インフルエンザ 予防接種 教えて!ドクター
インフルエンザも風邪の一種、風邪対策をインフルエンザにも応用しましょう。風邪ウイルスは、気道(空気の通り道)や消化管の粘膜に感染します。気道からウイルスを追い出す反応が「くしゃみ・鼻水・咳」、消化管から追い出す反応が「嘔吐・下痢」です。風邪症状は免疫反応です。
くしゃみ・鼻水・咳・嘔吐・下痢で追い出せないと、ウイルスは気道や消化管の粘膜下組織に侵入、次にリンパ液や血液に入り、最終的に全身の重要臓器に感染します。
ウイルスの侵入や増殖を抑えるために「発熱」します。発熱も免疫反応です。発熱で時間稼ぎして、その間にウイルスを処理する二種類の免疫を作ります。
粘膜下組織のウイルスは食細胞に取り込まれ、感染性や病原性に関係する「抗原」が切り出され、食細胞表面に提示されます。その抗原情報を「ヘルパーTリンパ球」が受け取り、免疫を誘導します。1つは「抗体」でウイルスに結合して処理します。もう1つが「キラーTリンパ球」で、抗体で処理不能な、細胞内感染したウイルスを感染細胞ごと処理します。結果、風邪症状は消退します。
インフルエンザは乳幼児で重症化しやすく、熱性痙攣や脱水も認められます。主にA型とB型が冬から春先に流行します。伝染力が強く、増殖も速く、感染後3日以内に発病します。くしゃみ・鼻水・咳・嘔吐・下痢では追い出せないため、いきなり発熱で始まり、抗体やキラーTリンパ球が出来るまで凌ぎます。
ワクチンで流行前に免疫を獲得するのは有用です。13歳未満は1週間以上の間隔で2回接種です。接種間隔は3〜4週間程度が推奨されています。免疫は6ヶ月程度有効なので年内に済ませておくと良いでしょう。
感染力のある弱毒化されたウイルスを使用する生ワクチンでは抗体とキラーTリンパ球が同時に獲得できます。しかし、現行のインフルエンザワクチンは不活化ワクチンのため抗体しか獲得できません。抗体は細胞間のウイルスを処理して感染拡大を阻止しますが、ウイルスが細胞内に感染すると無効です。また、乳幼児は2回接種でも成人より抗体価の上昇が良くないことが知られています。

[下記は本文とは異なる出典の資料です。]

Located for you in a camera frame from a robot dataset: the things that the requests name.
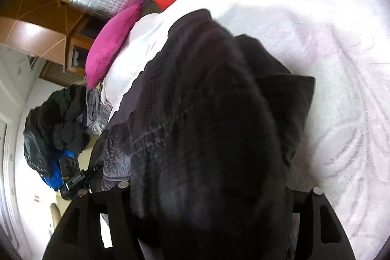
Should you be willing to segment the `black padded jacket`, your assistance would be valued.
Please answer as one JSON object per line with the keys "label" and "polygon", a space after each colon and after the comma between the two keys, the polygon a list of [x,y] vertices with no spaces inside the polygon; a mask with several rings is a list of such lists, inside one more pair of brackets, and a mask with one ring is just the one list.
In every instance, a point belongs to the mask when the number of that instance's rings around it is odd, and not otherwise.
{"label": "black padded jacket", "polygon": [[147,259],[286,259],[291,161],[315,79],[209,11],[176,21],[93,151],[130,184]]}

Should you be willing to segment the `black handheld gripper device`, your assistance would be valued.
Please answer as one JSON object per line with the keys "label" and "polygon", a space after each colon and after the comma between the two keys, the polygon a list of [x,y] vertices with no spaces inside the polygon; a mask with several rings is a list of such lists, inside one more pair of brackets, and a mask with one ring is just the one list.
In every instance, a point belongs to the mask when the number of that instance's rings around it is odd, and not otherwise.
{"label": "black handheld gripper device", "polygon": [[63,156],[59,160],[59,167],[63,185],[59,188],[61,197],[66,201],[71,201],[80,190],[89,190],[91,181],[102,171],[104,162],[100,161],[96,165],[81,170],[76,158]]}

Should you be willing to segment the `magenta pillow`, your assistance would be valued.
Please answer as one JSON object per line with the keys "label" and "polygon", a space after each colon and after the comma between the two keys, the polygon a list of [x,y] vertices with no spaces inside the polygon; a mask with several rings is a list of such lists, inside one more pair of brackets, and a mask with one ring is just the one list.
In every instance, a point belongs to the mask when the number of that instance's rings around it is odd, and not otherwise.
{"label": "magenta pillow", "polygon": [[122,10],[99,32],[88,51],[85,64],[88,88],[95,87],[106,76],[130,30],[140,19],[141,11],[141,3]]}

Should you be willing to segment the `brown wooden nightstand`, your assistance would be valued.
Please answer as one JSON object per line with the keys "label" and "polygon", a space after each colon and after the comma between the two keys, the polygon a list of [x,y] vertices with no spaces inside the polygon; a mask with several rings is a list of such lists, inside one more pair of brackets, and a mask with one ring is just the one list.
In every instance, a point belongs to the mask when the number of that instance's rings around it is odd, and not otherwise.
{"label": "brown wooden nightstand", "polygon": [[94,41],[82,33],[91,16],[57,0],[1,0],[1,44],[85,75],[75,58]]}

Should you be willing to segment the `white textured bedspread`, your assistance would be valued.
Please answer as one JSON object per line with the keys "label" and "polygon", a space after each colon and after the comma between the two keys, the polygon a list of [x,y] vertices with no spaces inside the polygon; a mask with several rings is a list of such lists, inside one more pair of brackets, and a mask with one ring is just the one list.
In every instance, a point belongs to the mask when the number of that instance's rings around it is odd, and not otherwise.
{"label": "white textured bedspread", "polygon": [[176,0],[124,42],[103,82],[113,110],[170,26],[198,9],[258,39],[292,73],[315,77],[290,185],[322,188],[356,258],[375,258],[389,238],[389,0]]}

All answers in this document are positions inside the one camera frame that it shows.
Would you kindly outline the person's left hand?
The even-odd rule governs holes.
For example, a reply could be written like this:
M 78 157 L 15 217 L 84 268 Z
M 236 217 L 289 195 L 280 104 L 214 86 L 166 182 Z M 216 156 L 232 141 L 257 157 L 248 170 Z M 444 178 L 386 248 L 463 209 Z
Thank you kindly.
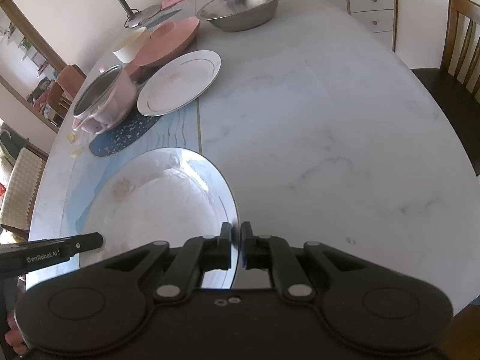
M 24 356 L 28 351 L 28 347 L 24 342 L 24 338 L 21 335 L 21 332 L 15 320 L 15 316 L 12 312 L 7 315 L 7 325 L 9 330 L 4 336 L 7 345 L 10 345 L 10 347 L 13 348 L 14 352 L 19 356 Z

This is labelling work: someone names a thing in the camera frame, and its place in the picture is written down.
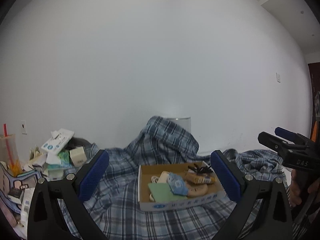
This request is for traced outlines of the person's right hand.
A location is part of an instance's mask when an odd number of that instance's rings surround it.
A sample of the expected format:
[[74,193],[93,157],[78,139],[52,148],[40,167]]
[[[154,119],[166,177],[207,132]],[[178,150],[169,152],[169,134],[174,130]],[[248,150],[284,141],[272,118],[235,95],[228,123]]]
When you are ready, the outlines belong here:
[[[302,199],[300,198],[300,188],[297,184],[297,171],[291,171],[291,184],[289,186],[289,202],[292,207],[300,205]],[[319,188],[319,179],[317,179],[312,185],[308,188],[308,194],[313,194],[318,191]]]

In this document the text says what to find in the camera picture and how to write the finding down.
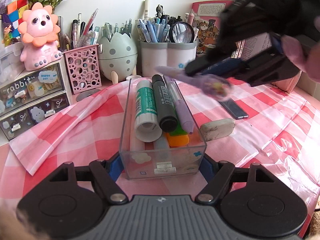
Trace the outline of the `gloved right hand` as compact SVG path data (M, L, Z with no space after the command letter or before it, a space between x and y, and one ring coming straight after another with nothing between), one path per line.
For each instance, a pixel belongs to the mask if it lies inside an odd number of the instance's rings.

現在、使える抗ウイルス剤は2種類で感染細胞の拡大を防ぐ薬です。キラーTリンパ球の標的を減らして、ワクチンの最大の弱点を補います。抗ウイルス剤は、キラーTリンパ球が新たに出来るまでの時間稼ぎをします。
乳幼児のインフルエンザ対策も「ウイルスを入れない、入ったら追い出す」という感染防御が第一です。「人ごみを避け、部屋を換気する」ことで暴露を減らします。「うがいや手洗い」も大切です。「マスクや蒸しタオルで鼻や口に湿気を確保」して鼻詰まりと口呼吸を回避します。腸でウイルスを増やさぬよう「便秘を避ける」ことも重要です。水際作戦として「流行前にワクチンで抗体を獲得」します。かかった場合は「早めに抗ウイルス剤を使用」して感染細胞の拡大を抑え、キラーTリンパ球の負担を軽減して凌ぎます。予防接種と抗ウイルス剤でインフルエンザのコントロールは楽になりましたが、基本的な感染防御を怠ると効果も半減します。